| EXERCISE DESCRIPTION |
Within the entries below, find each line containing the word "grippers" and copy it.

::: DATASET EXTRACT

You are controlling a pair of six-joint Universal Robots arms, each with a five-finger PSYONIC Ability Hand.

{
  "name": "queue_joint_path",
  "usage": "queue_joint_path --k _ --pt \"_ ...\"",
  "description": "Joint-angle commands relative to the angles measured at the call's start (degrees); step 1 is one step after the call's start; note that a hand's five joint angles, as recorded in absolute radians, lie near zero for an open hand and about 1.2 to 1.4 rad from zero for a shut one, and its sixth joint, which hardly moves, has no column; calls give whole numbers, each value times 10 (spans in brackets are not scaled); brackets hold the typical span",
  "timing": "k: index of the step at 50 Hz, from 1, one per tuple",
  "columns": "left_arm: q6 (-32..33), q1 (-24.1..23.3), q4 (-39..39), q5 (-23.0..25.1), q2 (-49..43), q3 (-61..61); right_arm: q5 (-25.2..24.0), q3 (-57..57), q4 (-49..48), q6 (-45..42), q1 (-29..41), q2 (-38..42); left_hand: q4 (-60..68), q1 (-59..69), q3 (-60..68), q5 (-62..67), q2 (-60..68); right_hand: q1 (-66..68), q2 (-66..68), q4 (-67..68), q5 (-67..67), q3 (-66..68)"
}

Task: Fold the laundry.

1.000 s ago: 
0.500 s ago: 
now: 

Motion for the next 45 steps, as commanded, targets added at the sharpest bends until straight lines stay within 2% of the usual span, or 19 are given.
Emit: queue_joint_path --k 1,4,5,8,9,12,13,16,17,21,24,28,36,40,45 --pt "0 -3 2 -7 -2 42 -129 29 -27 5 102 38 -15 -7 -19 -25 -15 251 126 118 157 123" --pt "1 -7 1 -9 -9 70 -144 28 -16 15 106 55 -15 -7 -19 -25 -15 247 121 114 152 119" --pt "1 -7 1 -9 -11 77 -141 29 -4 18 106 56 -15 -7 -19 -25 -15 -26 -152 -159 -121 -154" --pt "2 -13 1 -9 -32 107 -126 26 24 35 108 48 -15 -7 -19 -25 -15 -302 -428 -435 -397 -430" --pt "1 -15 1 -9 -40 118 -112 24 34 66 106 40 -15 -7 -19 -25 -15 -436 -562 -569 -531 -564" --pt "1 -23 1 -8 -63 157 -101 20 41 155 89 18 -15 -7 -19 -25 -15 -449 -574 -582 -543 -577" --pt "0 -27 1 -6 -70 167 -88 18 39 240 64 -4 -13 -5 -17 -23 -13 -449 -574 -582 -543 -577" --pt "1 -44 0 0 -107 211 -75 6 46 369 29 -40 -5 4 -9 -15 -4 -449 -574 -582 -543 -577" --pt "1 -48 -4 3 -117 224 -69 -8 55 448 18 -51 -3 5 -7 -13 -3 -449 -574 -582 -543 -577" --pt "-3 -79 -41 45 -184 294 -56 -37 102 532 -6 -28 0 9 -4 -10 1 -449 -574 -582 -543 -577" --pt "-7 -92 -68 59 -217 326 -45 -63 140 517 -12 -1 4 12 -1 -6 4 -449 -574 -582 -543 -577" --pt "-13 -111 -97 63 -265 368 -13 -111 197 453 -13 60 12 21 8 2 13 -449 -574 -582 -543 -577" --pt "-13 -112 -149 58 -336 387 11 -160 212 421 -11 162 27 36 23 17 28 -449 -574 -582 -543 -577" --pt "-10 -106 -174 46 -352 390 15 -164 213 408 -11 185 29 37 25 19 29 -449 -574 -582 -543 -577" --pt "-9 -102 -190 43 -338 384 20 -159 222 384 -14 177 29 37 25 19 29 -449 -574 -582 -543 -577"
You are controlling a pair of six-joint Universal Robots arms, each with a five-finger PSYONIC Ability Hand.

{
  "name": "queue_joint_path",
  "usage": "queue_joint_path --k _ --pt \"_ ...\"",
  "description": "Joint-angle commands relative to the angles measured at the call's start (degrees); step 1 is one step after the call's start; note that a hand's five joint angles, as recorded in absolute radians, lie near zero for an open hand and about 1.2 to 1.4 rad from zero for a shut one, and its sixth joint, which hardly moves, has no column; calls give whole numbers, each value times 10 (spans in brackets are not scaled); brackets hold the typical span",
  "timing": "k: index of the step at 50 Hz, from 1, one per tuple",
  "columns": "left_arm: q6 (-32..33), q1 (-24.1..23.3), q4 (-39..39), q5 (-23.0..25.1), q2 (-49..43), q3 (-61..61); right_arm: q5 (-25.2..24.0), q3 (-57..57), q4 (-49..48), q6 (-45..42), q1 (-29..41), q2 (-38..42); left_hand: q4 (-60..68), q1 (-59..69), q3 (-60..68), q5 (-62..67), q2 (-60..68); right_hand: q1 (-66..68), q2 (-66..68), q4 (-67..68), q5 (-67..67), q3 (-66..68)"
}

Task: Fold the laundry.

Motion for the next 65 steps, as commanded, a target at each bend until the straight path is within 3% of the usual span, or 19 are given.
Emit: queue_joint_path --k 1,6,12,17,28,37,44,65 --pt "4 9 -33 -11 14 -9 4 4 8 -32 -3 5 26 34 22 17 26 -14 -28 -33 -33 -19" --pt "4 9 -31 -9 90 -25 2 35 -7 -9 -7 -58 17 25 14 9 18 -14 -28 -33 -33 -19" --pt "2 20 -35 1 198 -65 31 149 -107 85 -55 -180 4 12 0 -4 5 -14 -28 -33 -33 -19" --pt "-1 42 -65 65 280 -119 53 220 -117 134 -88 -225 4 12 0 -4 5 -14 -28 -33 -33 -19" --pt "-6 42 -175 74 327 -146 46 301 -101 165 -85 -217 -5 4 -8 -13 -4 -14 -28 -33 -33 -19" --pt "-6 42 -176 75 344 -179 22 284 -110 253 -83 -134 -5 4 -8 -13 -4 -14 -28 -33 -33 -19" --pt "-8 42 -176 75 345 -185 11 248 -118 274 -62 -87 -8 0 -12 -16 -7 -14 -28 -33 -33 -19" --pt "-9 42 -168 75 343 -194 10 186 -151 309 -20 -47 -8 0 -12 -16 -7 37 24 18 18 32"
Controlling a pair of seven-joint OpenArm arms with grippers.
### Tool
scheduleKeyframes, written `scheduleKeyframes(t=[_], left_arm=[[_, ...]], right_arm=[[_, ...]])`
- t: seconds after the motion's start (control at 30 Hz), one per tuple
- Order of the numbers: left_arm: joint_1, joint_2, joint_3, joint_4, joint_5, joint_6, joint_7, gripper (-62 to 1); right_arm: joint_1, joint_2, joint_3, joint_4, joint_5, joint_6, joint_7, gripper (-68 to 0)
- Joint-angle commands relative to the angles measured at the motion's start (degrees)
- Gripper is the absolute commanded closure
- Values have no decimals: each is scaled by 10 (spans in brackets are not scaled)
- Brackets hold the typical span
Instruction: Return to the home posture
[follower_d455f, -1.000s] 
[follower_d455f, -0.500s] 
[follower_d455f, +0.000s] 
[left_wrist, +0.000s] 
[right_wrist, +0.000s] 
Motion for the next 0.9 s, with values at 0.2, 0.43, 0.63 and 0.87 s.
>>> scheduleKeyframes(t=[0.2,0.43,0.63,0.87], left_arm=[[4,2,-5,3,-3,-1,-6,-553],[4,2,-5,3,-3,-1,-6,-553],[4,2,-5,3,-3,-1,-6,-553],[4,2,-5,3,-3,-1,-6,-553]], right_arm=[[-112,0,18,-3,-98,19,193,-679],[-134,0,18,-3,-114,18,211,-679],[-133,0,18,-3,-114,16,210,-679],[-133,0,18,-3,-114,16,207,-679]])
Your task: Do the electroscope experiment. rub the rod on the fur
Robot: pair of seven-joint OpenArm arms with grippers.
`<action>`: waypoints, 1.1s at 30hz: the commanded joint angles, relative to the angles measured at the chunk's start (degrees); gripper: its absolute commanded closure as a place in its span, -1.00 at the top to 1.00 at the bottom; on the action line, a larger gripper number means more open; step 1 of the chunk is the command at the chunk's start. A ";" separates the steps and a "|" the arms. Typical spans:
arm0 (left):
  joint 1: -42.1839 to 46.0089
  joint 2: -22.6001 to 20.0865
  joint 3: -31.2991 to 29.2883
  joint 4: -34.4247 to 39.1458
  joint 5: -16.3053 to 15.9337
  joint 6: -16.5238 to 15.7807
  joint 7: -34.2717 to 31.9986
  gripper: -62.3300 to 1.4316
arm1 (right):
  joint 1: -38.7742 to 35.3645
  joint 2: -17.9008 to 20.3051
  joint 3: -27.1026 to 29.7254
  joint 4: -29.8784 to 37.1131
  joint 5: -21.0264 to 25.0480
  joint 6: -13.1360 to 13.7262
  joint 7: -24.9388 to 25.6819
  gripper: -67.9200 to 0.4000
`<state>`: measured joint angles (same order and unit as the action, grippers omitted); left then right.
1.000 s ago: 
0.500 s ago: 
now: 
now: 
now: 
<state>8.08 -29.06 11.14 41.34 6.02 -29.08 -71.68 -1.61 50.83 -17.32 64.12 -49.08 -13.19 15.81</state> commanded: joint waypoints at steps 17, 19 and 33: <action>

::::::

| EXPECTED ANSWER |
Controlling a pair of seven-joint OpenArm arms with grippers.
Robot: pair of seven-joint OpenArm arms with grippers.
`<state>`: measured joint angles (same order and unit as the action, grippers omitted); left then right.

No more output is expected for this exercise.